According to the Dover Town Library, “The book was written by volunteers with the Friends of the Boston Harbor Islands, a non-profit organization that encourages public use of the islands, balanced with the need to protect their fragile ecosystem and historic environment.” While all members of the Friends of the Boston Harbor Islands chipped in, Schorow was the project coordinator of this specific book. 

Schorow has an impressive resume including being a veteran journalist who worked for the Boston Herald, the Associated Press, and other media types. She described this book as, “A wonderful story about a very interesting group of women, who in 1891, went out to one of the far islands in Boston Harbor, Great Brewster Island. They kept a journal, a record of what they did, which has come to us in a very mysterious fashion, and now after 132 years, they are still speaking to us.” 

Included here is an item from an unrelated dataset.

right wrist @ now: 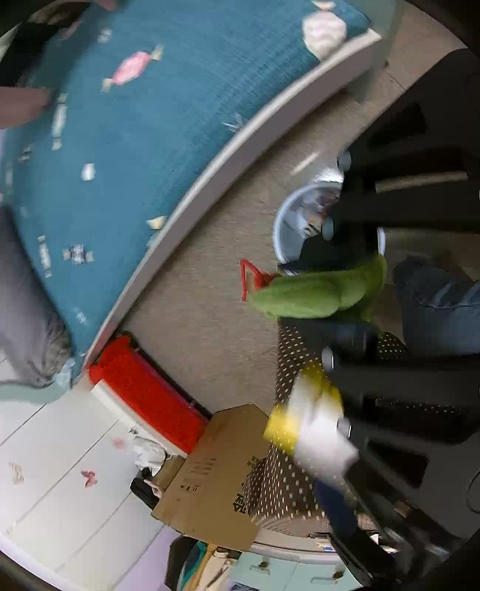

This journal that Schorow mentioned was found by Harvard professor, John Stilgoe, in a used bookstore on Cape Anne. Upon finding this, Stilgoe quickly realized it was of great historical value and immediately bought the book to preserve it at Harvard. 

This journal was so interesting to researchers because it acted like a documentary in which these four women chronicled their living quarters of their ramshackle house, visually recorded the landscape of Great Brewster, and noted everything they did and ate. Schorow went on to state that it was equivalent to being the Facebook of 1891. 

When making this book, they reproduced basically every single page in the journal so one can read exactly what these four women documented throughout their trip. Although they had great information within this journal, the hardest part was identifying who these four women were for they never specifically stated their names. Instead, they went by intricate nicknames that they came up with for one another.  

Upon some tough research, they finally found out who these women were: “Ye Artistic Acrobat” was Isabella “Bella” Coburn, “Ye Autocrat of ye Great Brewster” was Helen Frances Ray French, “Ye Gentle Aristocrat” was Sarah Elizabeth “Lizzie” Dean Adams, and “ Ye Veracious Scribe” was Helen Agusta Whittier. 

These four women belonged to the XV (15) Club in which they would often take trips together. There is an abundance of incredible information these women wrote about and it can all be found within this amazing book, along with the fantastic photos they took. Most notably, the house in which they stayed can no longer be found on the island.